Помните, я вам в первый день нашего знакомства на станции приключения мои героические с увозом собаки рассказывал? Так оно это, для куражу у меня так сказалось; я и не то наврать могу для милого человека, а на самом-то деле все по-иному вышло и совсем не столь весело для меня, по крайности.
Побед сотнями не считал, но кое-что и на мою долю досталось. Словом, был я офицер офицером, каких немало в захолустных армейских полках, в суконной гвардии. И вот все это пошло куда-то к дьяволу — и пьянство, и скандалы, и картеж, и ухажерство. Приехал к нам в крепость новый комендант, а с ним его семейство: жена и пять дочерей. Дочери — погодки от пятнадцати до двадцати двух лет. Сначала их отличить даже одну от другой трудно было: все шатенки, все хорошенькие, все живые, все в одинаковых платьях, все смешливы и все смеются разом, точно малиновые колокольчики под дугою.

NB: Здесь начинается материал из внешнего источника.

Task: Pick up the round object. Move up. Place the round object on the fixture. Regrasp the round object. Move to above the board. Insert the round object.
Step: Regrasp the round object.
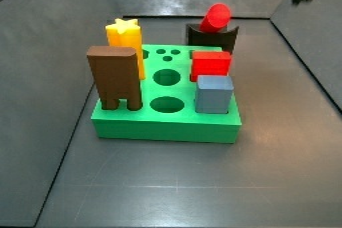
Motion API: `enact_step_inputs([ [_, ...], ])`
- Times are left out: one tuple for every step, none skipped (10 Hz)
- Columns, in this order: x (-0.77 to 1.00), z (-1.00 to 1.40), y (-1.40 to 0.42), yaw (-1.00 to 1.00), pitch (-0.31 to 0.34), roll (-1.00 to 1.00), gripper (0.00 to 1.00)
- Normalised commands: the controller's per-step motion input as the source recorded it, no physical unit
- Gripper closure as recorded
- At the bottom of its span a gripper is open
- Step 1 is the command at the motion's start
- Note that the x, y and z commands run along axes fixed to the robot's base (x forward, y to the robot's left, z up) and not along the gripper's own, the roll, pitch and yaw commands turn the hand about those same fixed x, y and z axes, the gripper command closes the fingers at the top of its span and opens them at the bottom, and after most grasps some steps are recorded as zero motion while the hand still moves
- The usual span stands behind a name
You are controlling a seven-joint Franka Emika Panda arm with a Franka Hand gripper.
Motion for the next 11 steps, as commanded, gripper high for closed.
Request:
enact_step_inputs([
  [0.06, -1.0, 0.04, 0.05, -0.188, 0.11, 0.0],
  [0.06, -1.0, 0.04, 0.01, -0.186, 0.09, 0.0],
  [0.06, -1.0, 0.03, -0.04, -0.176, 0.07, 0.0],
  [0.06, -1.0, 0.03, -0.06, -0.166, 0.07, 0.0],
  [0.06, -1.0, 0.03, -0.09, -0.139, 0.06, 0.0],
  [0.05, -0.88, 0.02, -0.11, -0.101, 0.05, 0.0],
  [0.04, -0.7, 0.02, -0.11, -0.076, 0.05, 0.0],
  [0.03, -0.58, 0.02, -0.11, -0.057, 0.04, 0.0],
  [0.03, -0.29, 0.01, -0.09, -0.019, 0.04, 0.0],
  [0.04, -0.18, 0.01, -0.08, -0.008, 0.04, 0.0],
  [0.0, 0.0, 0.0, 0.0, 0.0, 0.0, 1.0],
])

Их так у нас и прозвали — колокольчиками. Комендант оказался человеком широким, хлебосольным, гостеприимным. Был высок, ростом, плечист, говорил громко, смеялся еще громче и, угощая других, не забывал себя. В маленькой крепости, в тесном кругу люди дохнут со скуки в одиночку и то и дело сидят друг у дружки, а к новому человеку, два еще коменданту, у которого «без чинов», народ повалил валом. С утра до вечера стоял галдеж, Содом и Гоморра; со стола не снимали приборов, самовар от чая ждал завтрака, от завтрака — обеда. Одни играли в карты, другие судачили, третьи флиртовали и веселились напропалую. А все покрывал веселый девичий смех. У барышень — у каждой — водились таланты. Одна играла на рояли, другая пела, третья рисовала, четвертая и пятая, самые младшие, имели склонность к танцам и театру. И звали их от старшей к младшей по очереди так: Машенькой, Любочкой, Ксеничкой, Ирочкой и Юличкой. Машеньку посторонние называли Марией Лаврентьевной, а остальных так уменьшительным именем и кликали. Среди других был им представлен и я. Надо вам сознаться, до той поры я к девичьему обществу не был приучен и первое время чувствовал себя прескверно. Похождения мои раньше ограничивались кругом другого сорта: дамочками — теми, что поразбитнее и, каюсь, друже мои, боннами и горничными. С ними стесняться особенно было нечего, и разговор, начатый в холостой компании, без помех можно было продолжать в их обществе. С барышнями же, да еще из Питера, да еще говорившими по-французски, обращение должно было быть совсем иное. Вот почему сначала мне показалось у коменданта и не по себе, и дико. Я молчал, краснел, казался смешным и неловким. Но барышни, несмотря на французский язык свой, петербургское воспитание и положение отца, были простыми, молодыми, веселыми девушками и сразу же, раскусив меня, добродушно высмеяв, назвав мишуком, признали «своим» и заставили бросить глупую застенчивость.